In contrast, Hu Bo opts for a very contained range of dramatic action and within the temporal limits of dawn to dusk on any given winter day. Dating and location do not matter; the city is nameless. The only place mentioned is Manzhouli Park, where legend has it that an elephant would inhabit that remains seated and still. From this park, what you have are planes with an aerial view of a completely snowy surface, indeterminate to the point of becoming an abstract appearance on the screen. Otherwise, everything seems suspended, in settings framed by a hazy and hazy atmosphere, where the hours pass slowly.
The fabric of the film, woven into long sequential shots, provides the stretching of this suspenseful experience. The “dead times” give the measure of the scenes. Each prosaic action is experienced in its fullness, without cuts, with the effective duration that fits it. Zhangke also faces this experience of elongated time, but the time of historical movement imposes itself and reduces everything to a tiny point in an endless line. An inescapable objectivity stamps its mark on individuals.
For Hu Bo, on the other hand, it is the individual drama that comes to prominence and fills the screen, relegating external reality to the background. The freely subjectivated camera, moving in traveling shots lengthy and tortuous, establishes this prevalence of the characters' gaze on the world and on themselves (which is sometimes reinforced by the blurred image of the character's surroundings and what he observes).

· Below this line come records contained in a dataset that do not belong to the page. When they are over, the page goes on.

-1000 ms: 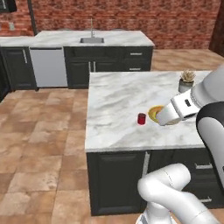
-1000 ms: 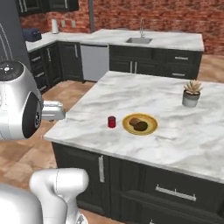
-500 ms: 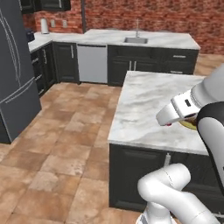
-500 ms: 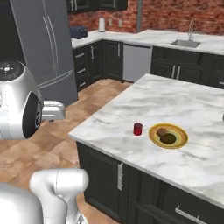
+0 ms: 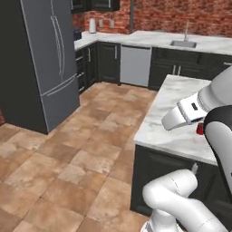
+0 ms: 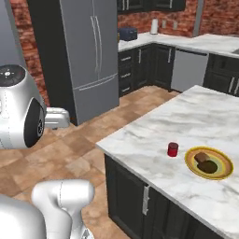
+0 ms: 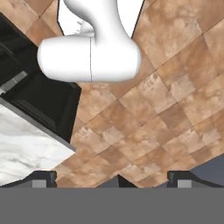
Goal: Pick the avocado and bread from the counter and place them on the plate. Then pick the jam from the cabinet and place it next to the plate. Lastly close the cabinet door.
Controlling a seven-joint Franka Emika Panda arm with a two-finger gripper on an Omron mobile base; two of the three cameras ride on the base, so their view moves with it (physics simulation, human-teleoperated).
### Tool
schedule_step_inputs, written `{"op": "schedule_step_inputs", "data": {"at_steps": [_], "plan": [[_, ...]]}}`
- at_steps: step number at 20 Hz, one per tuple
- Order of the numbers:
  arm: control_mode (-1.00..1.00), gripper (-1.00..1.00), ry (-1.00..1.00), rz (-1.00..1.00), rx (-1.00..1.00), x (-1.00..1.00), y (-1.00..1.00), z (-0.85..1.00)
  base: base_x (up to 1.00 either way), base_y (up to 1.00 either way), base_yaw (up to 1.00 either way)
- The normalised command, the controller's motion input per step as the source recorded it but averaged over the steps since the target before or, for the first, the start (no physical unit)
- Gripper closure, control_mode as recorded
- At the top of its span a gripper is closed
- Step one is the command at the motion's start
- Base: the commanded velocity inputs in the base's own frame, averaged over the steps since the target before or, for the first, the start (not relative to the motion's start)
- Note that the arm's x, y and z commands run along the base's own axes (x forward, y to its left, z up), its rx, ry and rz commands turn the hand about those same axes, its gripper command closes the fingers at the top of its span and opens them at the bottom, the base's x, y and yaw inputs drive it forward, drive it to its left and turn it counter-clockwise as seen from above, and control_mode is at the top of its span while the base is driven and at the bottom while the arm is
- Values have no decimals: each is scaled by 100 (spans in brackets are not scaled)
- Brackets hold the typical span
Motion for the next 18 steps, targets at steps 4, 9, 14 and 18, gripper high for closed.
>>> {"op": "schedule_step_inputs", "data": {"at_steps": [4, 9, 14, 18], "plan": [[100, -100, 0, 0, 0, 0, 0, 0, 18, 0, 41], [100, -100, 0, 0, 0, 0, 0, 0, 25, 0, 42], [100, -100, 0, 0, 0, 0, 0, 0, 29, 0, 42], [100, -100, 0, 0, 0, 0, 0, 0, 32, 0, 41]]}}
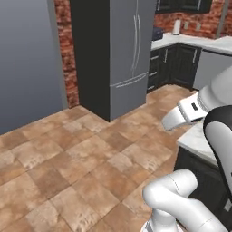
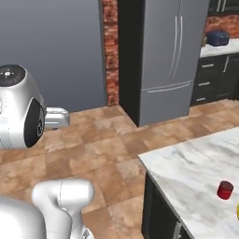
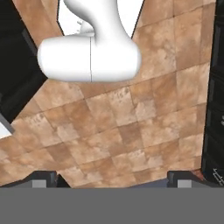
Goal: Pick the avocado and bread from the counter and place them on the plate. Then pick the jam from the cabinet and place it next to the plate. Lastly close the cabinet door.
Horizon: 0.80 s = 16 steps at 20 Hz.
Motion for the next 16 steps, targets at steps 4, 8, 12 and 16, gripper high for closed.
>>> {"op": "schedule_step_inputs", "data": {"at_steps": [4, 8, 12, 16], "plan": [[100, -100, 0, 0, 0, 0, 0, 0, 34, 0, 40], [100, -100, 0, 0, 0, 0, 0, 0, 43, 0, 37], [100, -100, 0, 0, 0, 0, 0, 0, 51, 0, 31], [100, -100, 0, 0, 0, 0, 0, 0, 52, -5, 24]]}}
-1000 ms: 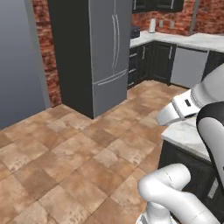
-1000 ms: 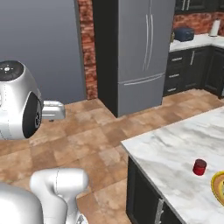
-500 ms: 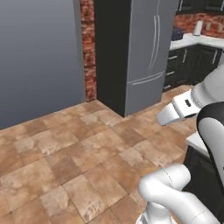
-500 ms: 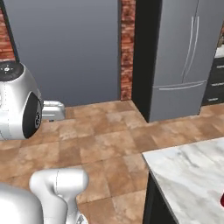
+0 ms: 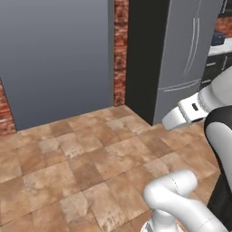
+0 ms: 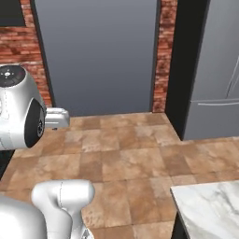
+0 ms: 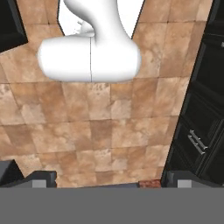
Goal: Pick the avocado and bread from the counter and place them on the plate. Then pick the jam from the cabinet and place it next to the plate. Lastly close the cabinet door.
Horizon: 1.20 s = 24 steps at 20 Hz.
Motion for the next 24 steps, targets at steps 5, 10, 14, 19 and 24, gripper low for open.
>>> {"op": "schedule_step_inputs", "data": {"at_steps": [5, 10, 14, 19, 24], "plan": [[100, -100, 0, 0, 0, 0, 0, 0, 58, -11, 18], [100, -100, 0, 0, 0, 0, 0, 0, 63, -16, 16], [100, -100, 0, 0, 0, 0, 0, 0, 69, -13, 15], [100, -100, 0, 0, 0, 0, 0, 0, 68, -11, 16], [100, -100, 0, 0, 0, 0, 0, 0, 68, -9, 18]]}}
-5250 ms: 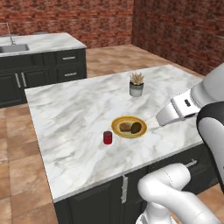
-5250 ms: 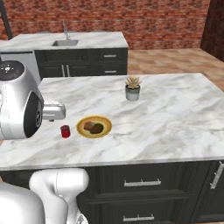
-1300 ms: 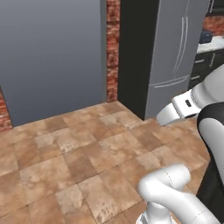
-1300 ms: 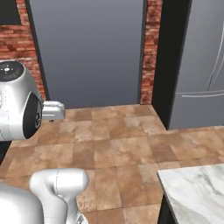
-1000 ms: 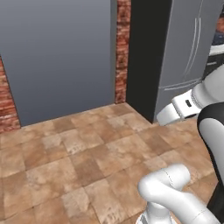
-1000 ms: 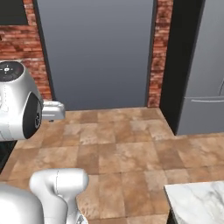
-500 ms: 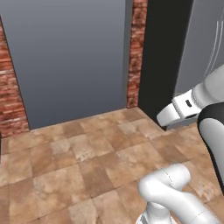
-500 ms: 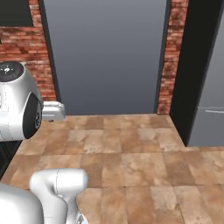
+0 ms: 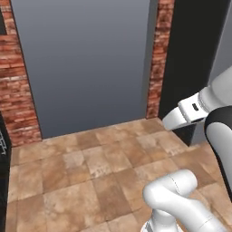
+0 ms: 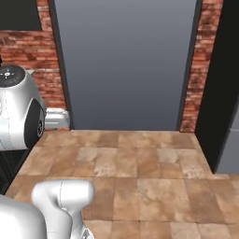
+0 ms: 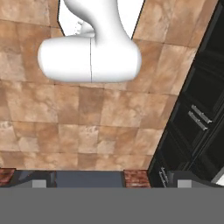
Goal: Pick the avocado and bread from the counter and place them on the plate. Then pick the jam from the cabinet and place it next to the plate. Lastly close the cabinet door.
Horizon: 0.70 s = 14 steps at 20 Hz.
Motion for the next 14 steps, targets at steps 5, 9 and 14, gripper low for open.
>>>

However, this emphasis on the subjectivation of the gaze is a negative and central symptom. It reflects a condition of malaise (“Life is a wasteland”, says a student), of alienation from the world. The elephant sitting still brings characters who are adrift. They are foreigners within their own family. All of them carry a chronic emotional mismatch with their family members, a fact that is presented to the viewer in the first contact he has with each character. Simultaneously, the institutions themselves are entrenched by the lack of solid foundations and anomie. Fathers and mothers exploit their children, the school supervisor is corrupt and perverse, gains are made in shady ways and through privileges, gangs operate within the state apparatus, etc.
In a society that bets on vertiginous growth and without clear parameters (“it doesn't matter what color the cat is, as long as it catches the mouse”), relationships are constituted in a venalized and hostile way. In Zhangke's cinema all this is given in an equally terrible way, but it is not something that poses a problem for most; as has been said, his characters are driven by a force to which they have no resistance. However, where Zhangke's characters seek some insertion, legally or illegally, Hu Bo's stand on the sidelines. This order appears to be invalid. There is a clear disconnection of meaning with the life offered to them by the current development model. They were unwilling to jump on the roaring locomotive of the future. They preferred another course: that of the immateriality of a legend in the mountains. For Hu Bo, opulence itself might mean nothing.
*Roberto Noritomi he holds a PhD in sociology of culture from USP.